Jake ve Lucia, Myrtharian Nerds'in kamp yerine döndüklerinde, Jake'in keyfi çok daha iyiydi. Will ile hala samimi bir konuşma yapamamıştı, ama en azından bir hain gibi görünmüyordu.
Aslında, Jake'in iş adamına karşı beslediği kinler çoktan anlamını yitirmişti. Deneyimler, Wyatt'ın kötü bir adam olmadığını kanıtlamıştı.
Açıkçası, bu Vampir Atası aşırı derecede nazikti ve iyilikseverliği bazen daha büyük bir iyilik için daha küçük bir kötülük yapmasını engelliyordu. İnsan kanını içmeyi reddetmesi bunun en bariz örneğiydi.
Üssüne döndüğünde Lucia ona veda etti ve yaklaşan savaşa hazırlamak için askerlerini eğitmeye karar verdi. Gölge Suikastçı olan Hephais, Aisling, Haynt ve Kevin'in onayıyla Laudarkvik'te gizlice istihbarat toplamaya karar verdi.
Kuzeni Kevin'dan bahsetmişken, o da kısa süre önce onlarla iletişime geçerek şehirdeki Werelionlar, Werebearlar ve Werebirdlerin tarafsız kalacağını söylemişti. Uzun uğraşlar sonunda, prenses Qewie'nin güvenini kazanmayı başarmıştı. Birkaç gün daha geçerse, kararsız kalan diğer kampları da kendi tarafına çekebileceğinden emindi.
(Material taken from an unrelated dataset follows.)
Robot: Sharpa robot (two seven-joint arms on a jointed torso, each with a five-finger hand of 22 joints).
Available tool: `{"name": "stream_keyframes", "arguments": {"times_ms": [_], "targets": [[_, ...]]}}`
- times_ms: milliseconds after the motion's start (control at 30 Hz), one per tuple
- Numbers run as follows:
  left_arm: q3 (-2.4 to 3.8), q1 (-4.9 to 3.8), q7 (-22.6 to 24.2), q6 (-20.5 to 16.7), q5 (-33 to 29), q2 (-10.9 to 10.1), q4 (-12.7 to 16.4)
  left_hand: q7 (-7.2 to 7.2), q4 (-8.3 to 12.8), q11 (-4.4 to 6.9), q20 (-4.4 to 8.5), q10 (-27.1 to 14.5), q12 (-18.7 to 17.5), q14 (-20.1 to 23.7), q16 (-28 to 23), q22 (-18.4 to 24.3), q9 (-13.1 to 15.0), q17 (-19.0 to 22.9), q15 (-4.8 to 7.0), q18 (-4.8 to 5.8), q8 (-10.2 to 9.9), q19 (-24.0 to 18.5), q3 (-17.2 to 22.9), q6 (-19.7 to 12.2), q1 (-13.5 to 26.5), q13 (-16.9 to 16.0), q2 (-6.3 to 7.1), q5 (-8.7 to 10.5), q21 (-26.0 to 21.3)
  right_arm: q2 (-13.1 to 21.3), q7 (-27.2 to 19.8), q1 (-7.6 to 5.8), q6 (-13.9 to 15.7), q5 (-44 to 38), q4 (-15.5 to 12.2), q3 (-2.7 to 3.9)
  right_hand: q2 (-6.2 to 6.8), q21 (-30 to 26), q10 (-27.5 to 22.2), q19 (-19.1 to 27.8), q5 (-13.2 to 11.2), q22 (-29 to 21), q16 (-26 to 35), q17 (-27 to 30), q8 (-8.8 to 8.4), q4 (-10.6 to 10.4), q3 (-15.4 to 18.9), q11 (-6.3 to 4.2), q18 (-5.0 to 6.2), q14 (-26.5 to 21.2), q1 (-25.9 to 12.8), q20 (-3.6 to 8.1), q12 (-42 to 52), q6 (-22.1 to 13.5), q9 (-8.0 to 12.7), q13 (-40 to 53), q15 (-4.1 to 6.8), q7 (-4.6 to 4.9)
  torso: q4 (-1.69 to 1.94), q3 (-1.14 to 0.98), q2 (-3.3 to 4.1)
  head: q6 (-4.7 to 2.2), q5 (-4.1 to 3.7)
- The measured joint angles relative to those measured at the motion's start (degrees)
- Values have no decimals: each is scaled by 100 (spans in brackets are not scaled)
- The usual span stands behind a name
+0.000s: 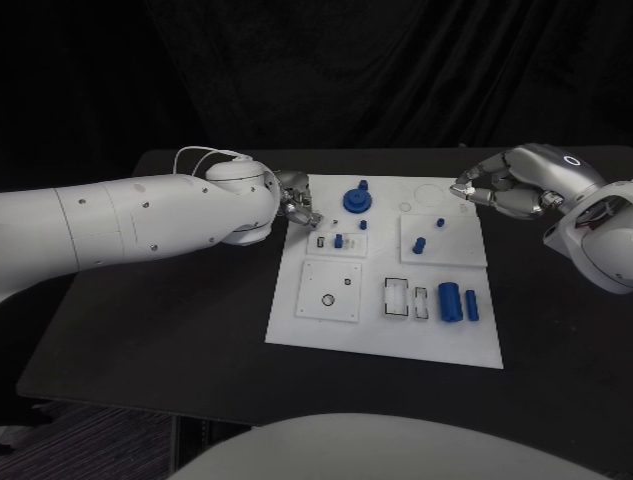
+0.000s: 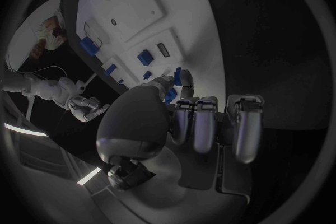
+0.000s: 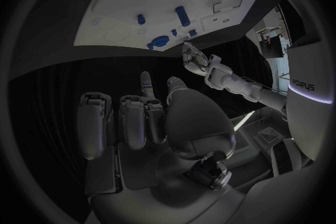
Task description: Assemble the parts on the task board
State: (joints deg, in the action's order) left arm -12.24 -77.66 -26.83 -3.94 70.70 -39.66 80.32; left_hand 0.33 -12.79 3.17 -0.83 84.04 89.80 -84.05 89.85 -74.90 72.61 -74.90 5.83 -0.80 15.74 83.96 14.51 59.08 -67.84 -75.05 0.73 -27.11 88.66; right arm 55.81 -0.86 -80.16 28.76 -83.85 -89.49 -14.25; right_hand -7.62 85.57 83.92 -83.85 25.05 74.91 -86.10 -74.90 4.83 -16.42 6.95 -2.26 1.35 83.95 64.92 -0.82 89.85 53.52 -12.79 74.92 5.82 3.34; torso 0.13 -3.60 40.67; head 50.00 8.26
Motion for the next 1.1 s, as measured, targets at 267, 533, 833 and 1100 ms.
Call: {"name": "stream_keyframes", "arguments": {"times_ms": [267,533,833,1100], "targets": [[0,0,-135,-128,-135,-291,486,-2,2,0,0,0,0,0,0,0,0,0,0,0,0,0,127,41,31,0,31,132,0,7,3,17,-2,0,25,0,-18,0,0,0,20,0,0,0,0,0,0,0,0,0,18,0,0,0,0,0,0,0,-2,-2,-7,0,25],[0,0,-209,-200,-189,-345,628,-3,-16,0,0,0,0,0,0,-5,-7,0,0,0,-24,0,190,42,84,0,84,240,-24,-6,4,29,-2,0,29,0,-1,0,0,0,45,0,0,0,0,0,0,0,0,0,63,0,0,0,0,0,0,0,-5,-3,-14,0,14],[0,1,-212,-267,-211,-333,632,-2,-26,0,0,0,0,0,0,-4,-7,0,0,0,-24,0,200,42,110,0,59,240,-24,-7,4,31,-3,0,30,0,-10,-23,0,0,110,-1,0,0,0,0,0,0,0,0,116,0,0,0,5,0,0,0,3,-4,-17,0,17],[0,27,-189,-352,-218,-305,627,-2,-32,0,0,0,0,0,0,-4,-15,0,0,1,-44,0,205,41,110,0,59,240,-45,-10,4,38,-3,0,29,0,7,-23,0,0,134,4,0,0,0,0,0,0,0,0,143,0,0,0,5,0,0,0,-8,5,3,0,36]]}}
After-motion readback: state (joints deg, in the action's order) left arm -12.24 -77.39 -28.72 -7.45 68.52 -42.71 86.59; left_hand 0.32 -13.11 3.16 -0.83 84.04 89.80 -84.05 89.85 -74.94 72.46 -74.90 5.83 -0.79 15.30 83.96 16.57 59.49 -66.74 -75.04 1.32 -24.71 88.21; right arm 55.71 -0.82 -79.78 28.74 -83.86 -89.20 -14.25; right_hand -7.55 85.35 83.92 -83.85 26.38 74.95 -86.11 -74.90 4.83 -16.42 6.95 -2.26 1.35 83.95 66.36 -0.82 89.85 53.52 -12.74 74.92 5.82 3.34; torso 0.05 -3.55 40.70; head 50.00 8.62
Alfa Werelion Lysander ona sadıktı, ancak Haynt kadar güçlü olduğu söylenen ağabeyi Kenway ise hayatı boyunca yalnızlık içinde yaşamıştı. Ailesi yok olma tehlikesiyle karşı karşıya olmadığı sürece, o da karışmayacaktı.
Ne yazık ki, bu noktada ne Jake ne de Kevin, Kayıp Tanrılar'ın karşı saldırısının beklenenden çok daha erken ve çok daha beklenmedik bir şekilde geleceğini tahmin edemiyordu.
Gece çöktüğünde ve Jake kendi taşınabilir kalesini yapmak için gerekli metalleri üretmeye başladığında, bir grup kapüşonlu kişi Werebeing Bölgesi'nde gizlice ortaya çıktı.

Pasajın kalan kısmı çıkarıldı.